Expected Runtime Comparisons Between Breadth-First Search and Constant-Depth Restarting Random Walks
This work provides theoretical insights for algorithm designers in AI and optimization on when to use different search strategies, though it is incremental as it builds on existing methods.
The paper formally analyzes the expected runtime of breadth-first search (BrFS) and constant-depth restarting random walks (RRW) for escaping plateaus or local minima, proving that RRW is faster than BrFS on trees when the number of goals exceeds a threshold that grows linearly with branching factor and goal depth.

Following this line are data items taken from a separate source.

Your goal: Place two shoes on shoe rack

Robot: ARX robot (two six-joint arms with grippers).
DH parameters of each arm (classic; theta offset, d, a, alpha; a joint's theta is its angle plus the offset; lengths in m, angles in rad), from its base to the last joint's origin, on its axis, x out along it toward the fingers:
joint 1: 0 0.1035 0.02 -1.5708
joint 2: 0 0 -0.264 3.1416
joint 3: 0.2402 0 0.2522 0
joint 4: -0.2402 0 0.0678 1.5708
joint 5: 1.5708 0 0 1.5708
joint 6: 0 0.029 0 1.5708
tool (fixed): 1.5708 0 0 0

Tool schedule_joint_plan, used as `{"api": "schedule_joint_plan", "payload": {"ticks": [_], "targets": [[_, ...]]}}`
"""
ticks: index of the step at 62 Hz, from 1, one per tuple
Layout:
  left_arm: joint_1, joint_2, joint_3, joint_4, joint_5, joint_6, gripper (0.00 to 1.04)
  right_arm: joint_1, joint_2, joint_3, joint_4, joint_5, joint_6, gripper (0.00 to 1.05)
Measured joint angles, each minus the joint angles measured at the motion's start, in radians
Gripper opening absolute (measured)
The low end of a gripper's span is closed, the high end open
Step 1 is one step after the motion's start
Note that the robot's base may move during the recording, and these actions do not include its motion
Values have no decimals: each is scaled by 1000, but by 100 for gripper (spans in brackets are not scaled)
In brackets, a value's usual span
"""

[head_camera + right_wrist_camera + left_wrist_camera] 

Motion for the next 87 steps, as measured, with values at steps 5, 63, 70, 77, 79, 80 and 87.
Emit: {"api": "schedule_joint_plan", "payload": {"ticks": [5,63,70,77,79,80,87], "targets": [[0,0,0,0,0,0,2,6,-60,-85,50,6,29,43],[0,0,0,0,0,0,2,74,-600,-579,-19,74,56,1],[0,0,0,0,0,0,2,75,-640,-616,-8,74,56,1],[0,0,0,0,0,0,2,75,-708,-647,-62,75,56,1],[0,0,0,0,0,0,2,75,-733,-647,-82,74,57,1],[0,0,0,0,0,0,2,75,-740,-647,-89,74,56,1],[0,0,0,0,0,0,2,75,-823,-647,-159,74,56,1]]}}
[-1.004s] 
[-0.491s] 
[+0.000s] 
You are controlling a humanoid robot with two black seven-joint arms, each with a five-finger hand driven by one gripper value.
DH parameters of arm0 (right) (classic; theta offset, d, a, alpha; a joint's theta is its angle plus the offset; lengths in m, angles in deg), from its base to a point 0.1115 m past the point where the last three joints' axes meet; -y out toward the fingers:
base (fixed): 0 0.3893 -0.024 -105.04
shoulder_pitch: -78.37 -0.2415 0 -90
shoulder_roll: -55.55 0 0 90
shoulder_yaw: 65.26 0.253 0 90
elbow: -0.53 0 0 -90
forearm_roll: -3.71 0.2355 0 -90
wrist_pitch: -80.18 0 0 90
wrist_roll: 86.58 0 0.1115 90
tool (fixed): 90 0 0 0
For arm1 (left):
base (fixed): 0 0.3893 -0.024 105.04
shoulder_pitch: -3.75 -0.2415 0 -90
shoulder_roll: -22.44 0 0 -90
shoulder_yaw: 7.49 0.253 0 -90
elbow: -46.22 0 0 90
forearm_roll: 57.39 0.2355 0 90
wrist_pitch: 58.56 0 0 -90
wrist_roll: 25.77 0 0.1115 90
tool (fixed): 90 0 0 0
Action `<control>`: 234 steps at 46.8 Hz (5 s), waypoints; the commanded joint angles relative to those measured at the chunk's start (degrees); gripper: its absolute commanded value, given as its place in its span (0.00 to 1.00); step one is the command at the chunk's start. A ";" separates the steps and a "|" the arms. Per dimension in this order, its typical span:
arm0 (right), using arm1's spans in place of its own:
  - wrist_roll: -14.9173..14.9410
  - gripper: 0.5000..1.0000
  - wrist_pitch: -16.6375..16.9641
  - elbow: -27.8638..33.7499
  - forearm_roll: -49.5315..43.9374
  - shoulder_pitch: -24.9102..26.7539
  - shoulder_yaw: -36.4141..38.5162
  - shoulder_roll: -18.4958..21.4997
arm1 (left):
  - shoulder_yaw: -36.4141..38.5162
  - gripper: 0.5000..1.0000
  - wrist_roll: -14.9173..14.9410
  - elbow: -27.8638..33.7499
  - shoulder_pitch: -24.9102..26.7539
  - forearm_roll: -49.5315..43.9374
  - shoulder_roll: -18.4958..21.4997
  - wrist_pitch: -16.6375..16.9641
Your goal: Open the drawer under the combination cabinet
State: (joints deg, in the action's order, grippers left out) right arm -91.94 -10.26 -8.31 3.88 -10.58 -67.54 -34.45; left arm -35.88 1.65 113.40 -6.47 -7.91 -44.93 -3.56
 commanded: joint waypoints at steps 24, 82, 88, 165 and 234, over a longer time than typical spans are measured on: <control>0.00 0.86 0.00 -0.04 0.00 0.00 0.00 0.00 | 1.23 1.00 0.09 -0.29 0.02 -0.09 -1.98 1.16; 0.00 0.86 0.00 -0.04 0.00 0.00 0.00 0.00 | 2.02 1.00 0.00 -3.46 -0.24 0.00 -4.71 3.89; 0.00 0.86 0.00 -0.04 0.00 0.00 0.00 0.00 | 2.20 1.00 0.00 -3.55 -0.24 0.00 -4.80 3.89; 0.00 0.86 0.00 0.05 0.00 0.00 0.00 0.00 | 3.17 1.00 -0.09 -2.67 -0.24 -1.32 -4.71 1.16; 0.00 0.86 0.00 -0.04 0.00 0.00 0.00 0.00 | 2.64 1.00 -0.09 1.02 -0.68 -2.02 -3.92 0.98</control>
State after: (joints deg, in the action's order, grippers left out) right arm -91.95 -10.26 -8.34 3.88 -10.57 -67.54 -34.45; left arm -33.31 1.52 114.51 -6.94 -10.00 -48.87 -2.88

When greedy search algorithms encounter a local minima or plateau, the search typically devolves into a breadth-first search (BrFS), or a local search technique is used in an attempt to find a way out. In this work, we formally analyze the performance of BrFS and constant-depth restarting random walks (RRW) -- two methods often used for finding exits to a plateau/local minima -- to better understand when each is best suited. In particular, we formally derive the expected runtime for BrFS in the case of a uniformly distributed set of goals at a given goal depth. We then prove RRW will be faster than BrFS on trees if there are enough goals at that goal depth. We refer to this threshold as the crossover point. Our bound shows that the crossover point grows linearly with the branching factor of the tree, the goal depth, and the error in the random walk depth, while the size of the tree grows exponentially in branching factor and goal depth. Finally, we discuss the practical implications and applicability of this bound.